━━ DATASET CONTENT ━━

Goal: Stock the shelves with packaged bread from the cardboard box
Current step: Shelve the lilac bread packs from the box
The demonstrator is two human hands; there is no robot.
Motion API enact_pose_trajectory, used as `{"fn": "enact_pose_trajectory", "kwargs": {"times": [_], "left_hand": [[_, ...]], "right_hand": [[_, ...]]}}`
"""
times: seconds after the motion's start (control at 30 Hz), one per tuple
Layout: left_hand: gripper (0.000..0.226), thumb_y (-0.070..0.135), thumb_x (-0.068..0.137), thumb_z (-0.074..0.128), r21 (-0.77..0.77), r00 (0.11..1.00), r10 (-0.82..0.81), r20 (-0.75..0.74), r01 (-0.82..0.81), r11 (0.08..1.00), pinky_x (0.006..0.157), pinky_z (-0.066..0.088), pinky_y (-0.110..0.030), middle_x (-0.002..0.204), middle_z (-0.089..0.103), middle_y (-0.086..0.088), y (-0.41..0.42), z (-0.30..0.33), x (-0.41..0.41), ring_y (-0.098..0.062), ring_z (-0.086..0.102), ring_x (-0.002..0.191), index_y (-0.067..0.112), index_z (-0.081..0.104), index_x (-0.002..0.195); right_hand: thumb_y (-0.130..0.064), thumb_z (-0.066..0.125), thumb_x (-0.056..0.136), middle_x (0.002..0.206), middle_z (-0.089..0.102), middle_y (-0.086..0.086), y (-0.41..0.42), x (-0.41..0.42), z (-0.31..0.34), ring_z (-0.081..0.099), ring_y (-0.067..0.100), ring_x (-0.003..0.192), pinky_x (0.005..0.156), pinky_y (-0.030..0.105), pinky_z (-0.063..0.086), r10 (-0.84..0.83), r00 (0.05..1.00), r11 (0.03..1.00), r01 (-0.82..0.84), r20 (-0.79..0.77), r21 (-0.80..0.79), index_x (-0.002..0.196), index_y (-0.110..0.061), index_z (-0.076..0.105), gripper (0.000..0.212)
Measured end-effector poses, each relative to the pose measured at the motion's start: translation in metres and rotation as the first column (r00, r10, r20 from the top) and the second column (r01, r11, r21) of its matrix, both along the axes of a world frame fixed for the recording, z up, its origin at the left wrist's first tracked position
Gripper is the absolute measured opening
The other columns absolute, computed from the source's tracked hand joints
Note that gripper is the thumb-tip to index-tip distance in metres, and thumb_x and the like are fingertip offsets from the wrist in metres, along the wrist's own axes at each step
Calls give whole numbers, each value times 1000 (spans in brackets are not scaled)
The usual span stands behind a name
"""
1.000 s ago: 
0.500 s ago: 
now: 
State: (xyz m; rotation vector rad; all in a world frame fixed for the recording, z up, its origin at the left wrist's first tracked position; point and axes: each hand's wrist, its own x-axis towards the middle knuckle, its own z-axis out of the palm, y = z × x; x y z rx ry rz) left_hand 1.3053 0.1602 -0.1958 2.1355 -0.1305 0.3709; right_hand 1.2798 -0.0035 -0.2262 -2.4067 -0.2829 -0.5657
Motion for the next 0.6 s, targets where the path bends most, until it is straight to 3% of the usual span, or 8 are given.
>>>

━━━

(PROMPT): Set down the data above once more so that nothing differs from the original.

(RESPONSE):
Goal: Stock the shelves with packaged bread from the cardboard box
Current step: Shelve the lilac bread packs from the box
The demonstrator is two human hands; there is no robot.
Motion API enact_pose_trajectory, used as `{"fn": "enact_pose_trajectory", "kwargs": {"times": [_], "left_hand": [[_, ...]], "right_hand": [[_, ...]]}}`
"""
times: seconds after the motion's start (control at 30 Hz), one per tuple
Layout: left_hand: gripper (0.000..0.226), thumb_y (-0.070..0.135), thumb_x (-0.068..0.137), thumb_z (-0.074..0.128), r21 (-0.77..0.77), r00 (0.11..1.00), r10 (-0.82..0.81), r20 (-0.75..0.74), r01 (-0.82..0.81), r11 (0.08..1.00), pinky_x (0.006..0.157), pinky_z (-0.066..0.088), pinky_y (-0.110..0.030), middle_x (-0.002..0.204), middle_z (-0.089..0.103), middle_y (-0.086..0.088), y (-0.41..0.42), z (-0.30..0.33), x (-0.41..0.41), ring_y (-0.098..0.062), ring_z (-0.086..0.102), ring_x (-0.002..0.191), index_y (-0.067..0.112), index_z (-0.081..0.104), index_x (-0.002..0.195); right_hand: thumb_y (-0.130..0.064), thumb_z (-0.066..0.125), thumb_x (-0.056..0.136), middle_x (0.002..0.206), middle_z (-0.089..0.102), middle_y (-0.086..0.086), y (-0.41..0.42), x (-0.41..0.42), z (-0.31..0.34), ring_z (-0.081..0.099), ring_y (-0.067..0.100), ring_x (-0.003..0.192), pinky_x (0.005..0.156), pinky_y (-0.030..0.105), pinky_z (-0.063..0.086), r10 (-0.84..0.83), r00 (0.05..1.00), r11 (0.03..1.00), r01 (-0.82..0.84), r20 (-0.79..0.77), r21 (-0.80..0.79), index_x (-0.002..0.196), index_y (-0.110..0.061), index_z (-0.076..0.105), gripper (0.000..0.212)
Measured end-effector poses, each relative to the pose measured at the motion's start: translation in metres and rotation as the first column (r00, r10, r20 from the top) and the second column (r01, r11, r21) of its matrix, both along the axes of a world frame fixed for the recording, z up, its origin at the left wrist's first tracked position
Gripper is the absolute measured opening
The other columns absolute, computed from the source's tracked hand joints
Note that gripper is the thumb-tip to index-tip distance in metres, and thumb_x and the like are fingertip offsets from the wrist in metres, along the wrist's own axes at each step
Calls give whole numbers, each value times 1000 (spans in brackets are not scaled)
The usual span stands behind a name
"""
1.000 s ago: 
0.500 s ago: 
now: 
State: (xyz m; rotation vector rad; all in a world frame fixed for the recording, z up, its origin at the left wrist's first tracked position; point and axes: each hand's wrist, its own x-axis towards the middle knuckle, its own z-axis out of the palm, y = z × x; x y z rx ry rz) left_hand 1.3053 0.1602 -0.1958 2.1355 -0.1305 0.3709; right_hand 1.2798 -0.0035 -0.2262 -2.4067 -0.2829 -0.5657
Motion for the next 0.6 s, targets where the path bends most, until it is straight to 3% of the usual span, or 8 are given.
>>>

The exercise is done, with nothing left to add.